ARNOLDO KRAUS/ LA JORNADA
10 de agosto 2011- Aunque el uso inadecuado de la tecnología pretende establecer otras reglas, observar, tocar, auscultar y escuchar son las piedras angulares de la medicina. Ese ejercicio deviene, algunas veces, diarios y notas. Esos diarios, en ocasiones se escriben a dueto entre médico y enfermo, en ocasiones se trazan al lado de la cama, en algunas oportunidades son resultado del lenguaje del dolor y, con frecuencia, mezcla de realidad y ficción. Comparto fragmentos de esos diarios.
Releo una idea de Paul Valéry: La piel humana separa el mundo en dos espacios. El lado del color y el lado del dolor. La piel sana aísla, protege. Es continua. Cuando se rasga escapa sangre, se asoman huesos, se observan tendones. El dolor suele ser parte de esa llaga. Por la piel herida penetra el mundo. El lado del dolor y el lado del color coliden: entra luz, penetra otra vida, aflora la enfermedad. Cuando la piel sufre excoriaciones el cuerpo se sumerge en un vaivén desconocido. Se encuentran la vida interna y la externa. A través de la piel herida llega la enfermedad.
Releo las notas de un enfermo. De las pérdidas no se sabe hasta que llegan. Te haces consciente de ellas cuando tocan a la puerta de la casa o cuando abren alguna rendija en la piel. ¿Qué es una rendija en la piel? Un hueco, una hendidura, una ranura y otras palabras afines: pérdida, miedo, incertidumbre, vacío, dolor. ¿Qué es una rendija en la piel? Un pequeño agujero por donde entra el exterior y se asoma el interior: el mundo te mira a través del hueco y tu cuerpo mira por medio del mismo hueco. ¿Qué es una rendija en la piel? Es recordar la vida cuando imperaba la salud; es replantearla a partir de la enfermedad. Cuando la enfermedad horada la piel la vida cambia. El mundo adquiere otros tonos. La conciencia otras voces. Los días otros horarios.
La enfermedad produce ruido. Cuando el cuerpo es víctima de alguna patología, el silencio y la inconciencia acerca del cuerpo sano desaparecen. La enfermedad apaga el silencio. Pocas inconciencias son tan gozosas como la de la salud: la del esqueleto que camina, la de los ojos cuya mirada acerca o aleja el mundo, la del olfato cuya percepción distingue el aroma de la amada en medio de un piélago de mujeres, o la del corazón cuyo latido nos acompaña todos los días, 60 o 70 veces por minuto, sin siquiera percatarnos de ello.
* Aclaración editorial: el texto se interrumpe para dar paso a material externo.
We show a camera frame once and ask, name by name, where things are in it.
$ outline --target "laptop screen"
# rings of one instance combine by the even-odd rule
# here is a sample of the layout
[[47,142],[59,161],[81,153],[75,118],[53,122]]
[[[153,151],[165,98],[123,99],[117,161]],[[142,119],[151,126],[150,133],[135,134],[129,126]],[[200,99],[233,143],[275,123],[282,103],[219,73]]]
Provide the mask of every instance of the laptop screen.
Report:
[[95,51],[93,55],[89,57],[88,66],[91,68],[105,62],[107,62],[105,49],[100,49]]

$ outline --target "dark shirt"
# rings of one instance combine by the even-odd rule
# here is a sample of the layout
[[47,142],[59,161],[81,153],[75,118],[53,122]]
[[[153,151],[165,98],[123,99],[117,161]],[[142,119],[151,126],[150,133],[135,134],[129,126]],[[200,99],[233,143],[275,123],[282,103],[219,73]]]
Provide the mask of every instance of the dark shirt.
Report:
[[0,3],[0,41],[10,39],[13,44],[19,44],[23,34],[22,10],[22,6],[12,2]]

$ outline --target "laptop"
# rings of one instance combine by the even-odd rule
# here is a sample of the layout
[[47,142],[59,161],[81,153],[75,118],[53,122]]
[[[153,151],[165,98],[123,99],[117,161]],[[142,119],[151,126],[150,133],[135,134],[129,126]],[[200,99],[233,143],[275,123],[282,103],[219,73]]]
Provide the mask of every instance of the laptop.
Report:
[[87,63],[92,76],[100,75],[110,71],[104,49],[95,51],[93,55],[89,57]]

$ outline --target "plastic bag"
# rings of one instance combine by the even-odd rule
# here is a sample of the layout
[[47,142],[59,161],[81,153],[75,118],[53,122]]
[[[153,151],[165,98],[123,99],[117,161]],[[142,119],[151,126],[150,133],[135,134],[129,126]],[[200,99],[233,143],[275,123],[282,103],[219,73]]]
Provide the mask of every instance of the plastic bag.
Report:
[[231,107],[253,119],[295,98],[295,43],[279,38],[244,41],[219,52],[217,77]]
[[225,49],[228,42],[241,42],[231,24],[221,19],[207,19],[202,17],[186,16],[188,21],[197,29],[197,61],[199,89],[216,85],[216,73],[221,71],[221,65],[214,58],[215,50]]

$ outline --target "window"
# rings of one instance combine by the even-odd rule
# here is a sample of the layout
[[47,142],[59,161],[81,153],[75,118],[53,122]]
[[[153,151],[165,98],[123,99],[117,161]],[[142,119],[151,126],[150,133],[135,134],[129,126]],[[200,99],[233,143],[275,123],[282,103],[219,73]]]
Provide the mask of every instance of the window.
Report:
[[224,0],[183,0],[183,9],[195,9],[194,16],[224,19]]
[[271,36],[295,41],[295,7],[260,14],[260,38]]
Ese no saber de la casa se erosiona cuando la enfermedad altera la marcha, modifica la figura, distorsiona el olor, interrumpe la piel o disminuye el flujo de sangre. Colide la vida interna con la externa.
Esa colisión duele distinto cuando se escriben algunas notas. Verterse en la escritura facilita mirar la enfermedad desde otro ángulo. Permite, por medio de palabras, aliviar, o al menos comprender un poco el dolor propio y el de los seres queridos. Comparto algunas notas aisladas de otros diarios.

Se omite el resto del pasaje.